A Posthumous Project: Blue Abstraction
Potter worked with Williams in the pandemic era to compile Blue Abstraction, an album of altered piano works that was published in late 2025. However, Williams died in 2022, midway through the project. She was seventy-three. "She was struggling physically and financially," Potter says. Williams had been open regarding her struggles after spinal surgery in 2012, which prevented her from tour, and a cancer discovery in 2017. "But I think her personality, strength, self-confidence and the peace she found through having a spiritual practice all were evident in conversation."

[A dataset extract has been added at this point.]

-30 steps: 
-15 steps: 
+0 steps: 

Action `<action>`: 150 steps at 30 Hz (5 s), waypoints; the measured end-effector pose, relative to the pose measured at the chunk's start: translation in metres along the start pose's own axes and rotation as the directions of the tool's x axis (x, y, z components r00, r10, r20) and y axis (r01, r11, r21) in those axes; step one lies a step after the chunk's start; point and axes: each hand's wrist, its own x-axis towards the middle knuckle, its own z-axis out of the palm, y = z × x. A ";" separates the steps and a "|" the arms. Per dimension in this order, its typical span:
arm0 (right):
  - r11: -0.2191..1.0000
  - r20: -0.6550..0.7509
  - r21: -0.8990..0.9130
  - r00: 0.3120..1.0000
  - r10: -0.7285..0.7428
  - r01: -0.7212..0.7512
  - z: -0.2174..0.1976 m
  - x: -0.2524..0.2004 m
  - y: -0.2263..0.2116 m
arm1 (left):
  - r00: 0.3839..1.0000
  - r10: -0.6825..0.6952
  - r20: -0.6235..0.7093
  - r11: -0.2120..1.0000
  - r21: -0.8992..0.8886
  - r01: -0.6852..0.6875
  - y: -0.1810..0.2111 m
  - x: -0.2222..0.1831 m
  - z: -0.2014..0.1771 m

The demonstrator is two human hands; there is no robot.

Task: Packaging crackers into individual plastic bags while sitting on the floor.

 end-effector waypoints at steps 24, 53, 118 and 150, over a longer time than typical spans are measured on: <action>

In her subsequent synthesizer-driven, rhythm-based releases such as Blood Music (2008) – defiantly tagged "NOT JAZZ" – and the two Virtual Miles releases (2006 and 2007), you hear a musician attempting to break free of expectation. Blue Abstraction, with its intriguingly altered piano echoes, demonstrates that that impulse extended back decades. In place of a uniform piano sound, the instrument creates many different sonic impressions: what could be cimbaloms, gamelan, distant church bells, creatures in enclosures, and little machines coughing to start. It possesses a powerfully immediate energy, with colossal bellows collapsing into biting, staccato riffs.
Artistic Recognition
Tortoise’s Jeff Parker expresses he is a fan of this "stunning, eclectic, adventurous and detailed" record. Jessika Kenney, who has worked with Sarah Davachi and Sunn O))), experienced Williams play while being a student in Seattle in the 1990s, and was attracted to the intensity of her music, but was largely unaware of her otherworldly prepared piano until this release. Soon after seeing Williams live, she traveled to Indonesia, pursuing "the dreamlike quality of improvised singing of the Javanese gamelan," she recalls. "Currently, that feels completely natural as a relationship with her. I only wish it was familiar to me then."
Historical Influences
Her altered piano techniques have historical forerunners: reflect on John Cage’s prepared pianos, or the radical techniques of American eccentric Henry Cowell. What’s striking is how effectively she fuses these innovative timbres with her own soulful language at the keyboard. The language hardly ever strays from that which she honed in a body of work stretching to more than 80 albums, meaning the new hallucinogenically hued sounds are powered by the effervescent force of an artist in full control. It’s exhilarating material.
An Eternal Tinkerer
Throughout her life, Williams explored the piano. "Striking keys produced hues in my mind," she once explained. She received her first home piano in 1954. Through her online journal, she told the story of her first "taking apart" – "something I repeated for all pianos," she noted: Williams detached a panel from below the piano’s keyboard, and put it on the floor alongside her stool. "I needed a drummer, and that left foot became the hi-hat foot," she wrote.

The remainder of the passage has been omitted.